Yogurt-making has been weird this week.  When I was working with my original starter everything went smoothly and I had not had a single fail or even a now-that’s-a-little-odd. I usually divide up and freeze the yogurt from the store (1st generation starter) and then freeze some of the new batch (2nd generation starter) each time I use the original.  As every generation seems to pick up additional strains of something-or-other (until the results become too sour to eat!) this allows me to get substantial bang for my buck while maintaining a high degree of purity.  I had planned to do so this time around, but with a tired body and a needy baby I just kept stirring the original starter in and sticking the carton back in the fridge.  When I was down to the last bit of now six-week-old starter I cultured a batch and froze some of it as 2nd generation starter.  I used it to start a batch early this week and when I opened it in the morning (I use this method) it looked odd and smelled like…cheese.  I stepped back through my process and couldn’t come up with anything I could have done that would result in a dangerous foodstuff and it did not smell moldy or rotten, so we drained it and ate it as cheese.  (The guy who wrote my fermentation book says that the difference between food that is spoiled and food that is perfectly fermented is largely a matter of opinion.  I am trying to be less easily freaked-out by natural variations.)  It was delicious and the kids begged me to keep and try to keep cultivating the starter so we could continue to eat batches of it.  So, I inoculated another batch with it, let it culture, opened it up and it smelled like…nothing.  It was thick and creamy, but not cheesy-smelling.  Go figure!  I am draining it nonetheless, but it’s going to need salt in order to taste like anything.  Even the whey was remarkably bland.  I’ll keep trying. Perhaps I need to use riper (older) milk or perhaps I should have let it culture longer?  Back when I was reasonably confident that I had invented a  cheese I had decided to name it “Imprevu”, meaning unexpected or fortuitous.  Now perhaps I shall have to go with Coup de Chance (fluke).
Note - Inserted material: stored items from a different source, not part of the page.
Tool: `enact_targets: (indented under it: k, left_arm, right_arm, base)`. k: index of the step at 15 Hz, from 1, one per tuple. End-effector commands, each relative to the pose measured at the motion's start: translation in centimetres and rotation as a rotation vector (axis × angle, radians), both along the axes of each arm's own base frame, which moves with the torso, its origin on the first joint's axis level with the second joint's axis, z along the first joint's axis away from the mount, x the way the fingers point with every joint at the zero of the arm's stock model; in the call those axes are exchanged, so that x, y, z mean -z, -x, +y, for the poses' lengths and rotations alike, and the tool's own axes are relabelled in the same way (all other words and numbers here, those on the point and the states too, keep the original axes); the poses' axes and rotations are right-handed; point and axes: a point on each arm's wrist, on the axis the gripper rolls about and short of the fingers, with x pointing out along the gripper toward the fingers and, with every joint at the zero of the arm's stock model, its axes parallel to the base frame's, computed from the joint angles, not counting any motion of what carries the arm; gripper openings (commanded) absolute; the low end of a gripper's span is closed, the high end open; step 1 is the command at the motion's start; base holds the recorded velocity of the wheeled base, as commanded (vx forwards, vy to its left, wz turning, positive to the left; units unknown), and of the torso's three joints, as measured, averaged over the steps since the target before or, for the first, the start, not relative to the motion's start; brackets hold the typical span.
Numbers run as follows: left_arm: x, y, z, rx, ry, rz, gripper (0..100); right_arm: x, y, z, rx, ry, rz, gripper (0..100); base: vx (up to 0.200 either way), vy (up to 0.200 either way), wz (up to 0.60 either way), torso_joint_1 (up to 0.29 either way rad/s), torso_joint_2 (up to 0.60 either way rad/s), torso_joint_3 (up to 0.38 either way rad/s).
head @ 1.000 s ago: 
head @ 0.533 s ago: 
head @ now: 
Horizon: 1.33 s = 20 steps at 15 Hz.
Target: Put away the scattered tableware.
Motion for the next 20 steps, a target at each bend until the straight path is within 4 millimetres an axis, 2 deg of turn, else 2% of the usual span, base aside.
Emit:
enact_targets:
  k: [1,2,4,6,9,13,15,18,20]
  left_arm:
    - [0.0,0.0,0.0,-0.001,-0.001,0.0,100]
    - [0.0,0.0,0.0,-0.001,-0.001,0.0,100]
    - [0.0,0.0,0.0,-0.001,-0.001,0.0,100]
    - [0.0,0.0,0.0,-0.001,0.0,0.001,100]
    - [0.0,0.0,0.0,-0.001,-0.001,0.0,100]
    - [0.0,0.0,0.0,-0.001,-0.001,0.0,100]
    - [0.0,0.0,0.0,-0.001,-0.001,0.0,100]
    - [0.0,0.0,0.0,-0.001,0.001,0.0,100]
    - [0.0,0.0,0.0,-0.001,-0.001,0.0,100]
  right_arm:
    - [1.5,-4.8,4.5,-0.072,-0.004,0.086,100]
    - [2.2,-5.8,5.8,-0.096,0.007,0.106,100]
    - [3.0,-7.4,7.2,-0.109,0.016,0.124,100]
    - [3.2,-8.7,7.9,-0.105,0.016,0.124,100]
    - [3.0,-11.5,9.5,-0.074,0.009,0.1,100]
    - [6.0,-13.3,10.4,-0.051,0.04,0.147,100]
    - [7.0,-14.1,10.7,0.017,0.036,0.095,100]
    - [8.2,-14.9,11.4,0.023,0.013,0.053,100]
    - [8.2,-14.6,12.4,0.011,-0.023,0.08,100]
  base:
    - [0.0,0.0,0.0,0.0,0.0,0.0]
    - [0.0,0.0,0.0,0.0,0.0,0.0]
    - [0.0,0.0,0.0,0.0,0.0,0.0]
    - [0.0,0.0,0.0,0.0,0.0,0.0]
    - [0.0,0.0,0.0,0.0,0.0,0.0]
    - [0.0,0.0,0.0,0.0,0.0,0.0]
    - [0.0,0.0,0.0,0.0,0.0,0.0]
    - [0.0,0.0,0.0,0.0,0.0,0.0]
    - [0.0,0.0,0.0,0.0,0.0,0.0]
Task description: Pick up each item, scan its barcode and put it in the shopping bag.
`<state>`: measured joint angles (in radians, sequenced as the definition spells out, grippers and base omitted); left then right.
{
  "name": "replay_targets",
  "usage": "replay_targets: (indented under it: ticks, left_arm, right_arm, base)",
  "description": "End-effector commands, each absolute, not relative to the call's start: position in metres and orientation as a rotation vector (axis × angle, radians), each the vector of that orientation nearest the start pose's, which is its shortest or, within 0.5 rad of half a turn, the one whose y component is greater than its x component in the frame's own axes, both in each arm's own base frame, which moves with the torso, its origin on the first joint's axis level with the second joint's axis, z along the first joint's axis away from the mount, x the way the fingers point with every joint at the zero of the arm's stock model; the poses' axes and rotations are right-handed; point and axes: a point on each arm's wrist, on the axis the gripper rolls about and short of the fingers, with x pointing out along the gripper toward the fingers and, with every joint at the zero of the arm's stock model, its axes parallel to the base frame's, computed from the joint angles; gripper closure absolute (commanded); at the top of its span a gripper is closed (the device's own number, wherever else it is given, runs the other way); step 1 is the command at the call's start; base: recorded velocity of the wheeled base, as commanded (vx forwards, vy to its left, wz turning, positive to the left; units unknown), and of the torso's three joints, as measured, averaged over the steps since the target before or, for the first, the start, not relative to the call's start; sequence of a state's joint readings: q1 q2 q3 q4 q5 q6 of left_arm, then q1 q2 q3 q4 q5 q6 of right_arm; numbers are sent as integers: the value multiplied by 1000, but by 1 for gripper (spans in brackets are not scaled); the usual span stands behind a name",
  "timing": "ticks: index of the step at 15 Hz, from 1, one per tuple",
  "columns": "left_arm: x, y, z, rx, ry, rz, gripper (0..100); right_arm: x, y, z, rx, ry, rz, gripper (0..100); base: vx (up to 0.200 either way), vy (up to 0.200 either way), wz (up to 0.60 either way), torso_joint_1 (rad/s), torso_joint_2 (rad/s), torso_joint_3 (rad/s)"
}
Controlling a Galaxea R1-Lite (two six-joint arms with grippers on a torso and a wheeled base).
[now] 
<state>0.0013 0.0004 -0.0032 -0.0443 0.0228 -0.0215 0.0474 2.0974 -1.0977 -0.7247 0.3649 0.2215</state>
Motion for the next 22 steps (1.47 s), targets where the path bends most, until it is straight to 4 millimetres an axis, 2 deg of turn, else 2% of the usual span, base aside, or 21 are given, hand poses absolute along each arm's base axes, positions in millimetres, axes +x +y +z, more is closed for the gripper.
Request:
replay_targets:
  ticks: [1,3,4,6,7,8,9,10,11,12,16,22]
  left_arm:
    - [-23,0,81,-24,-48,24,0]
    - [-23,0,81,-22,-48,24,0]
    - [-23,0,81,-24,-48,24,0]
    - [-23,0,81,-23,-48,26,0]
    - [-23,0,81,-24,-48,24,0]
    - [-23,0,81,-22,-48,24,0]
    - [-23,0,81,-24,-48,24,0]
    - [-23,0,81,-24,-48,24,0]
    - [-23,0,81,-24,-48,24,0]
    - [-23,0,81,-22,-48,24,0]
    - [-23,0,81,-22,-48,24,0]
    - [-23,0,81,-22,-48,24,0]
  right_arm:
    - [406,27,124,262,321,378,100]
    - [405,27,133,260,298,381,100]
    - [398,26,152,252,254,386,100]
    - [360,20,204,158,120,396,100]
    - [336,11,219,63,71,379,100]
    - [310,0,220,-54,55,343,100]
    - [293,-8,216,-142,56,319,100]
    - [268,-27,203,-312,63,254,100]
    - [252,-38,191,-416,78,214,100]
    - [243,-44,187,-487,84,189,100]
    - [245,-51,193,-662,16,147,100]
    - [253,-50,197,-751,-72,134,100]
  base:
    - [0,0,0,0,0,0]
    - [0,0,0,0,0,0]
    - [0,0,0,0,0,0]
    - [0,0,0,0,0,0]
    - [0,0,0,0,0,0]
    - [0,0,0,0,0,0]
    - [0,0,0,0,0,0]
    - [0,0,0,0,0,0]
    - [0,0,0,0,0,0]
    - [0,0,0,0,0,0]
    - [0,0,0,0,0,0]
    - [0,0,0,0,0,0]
The chicks are hanging in there okay, but the last mauled one died and one other is not looking too swell.  They really need more space.  We are going to go ahead and tarp up the grazing pen and put a roof on one end so the chicks can be moved out of the tank.  The biggest thing is to have a nice, draft-free enclosure where they will be safe from predators and I think this should do it.  I was looking for some 24-mil woven polyethylene to cover it (Harvey Ussery says it’s insanely tough and recommends it for shelters).  My searches keep turning up the clear stuff for greenhouses or pond liners.  As I neither want to cook our chicks nor cover a 30’x30′ area, I will have to keep searching.  In the meantime, regular tarps will do.  I am also ordering electric poultry net TODAY.  I’ll feel much better with that added layer of protection around them.

I forgot to record that the orchard and berries got mulched and sprayed last week.   The combo of the liquid fish and garlic-scented (why?) neem oil was delightful, but the blueberries look a bit better.  Next year we will do this earlier and consistently.  We should also be able to produce our own wood-chip mulch.  We have gobs of willow sprouts over by the pond that are just begging to be put to a good use.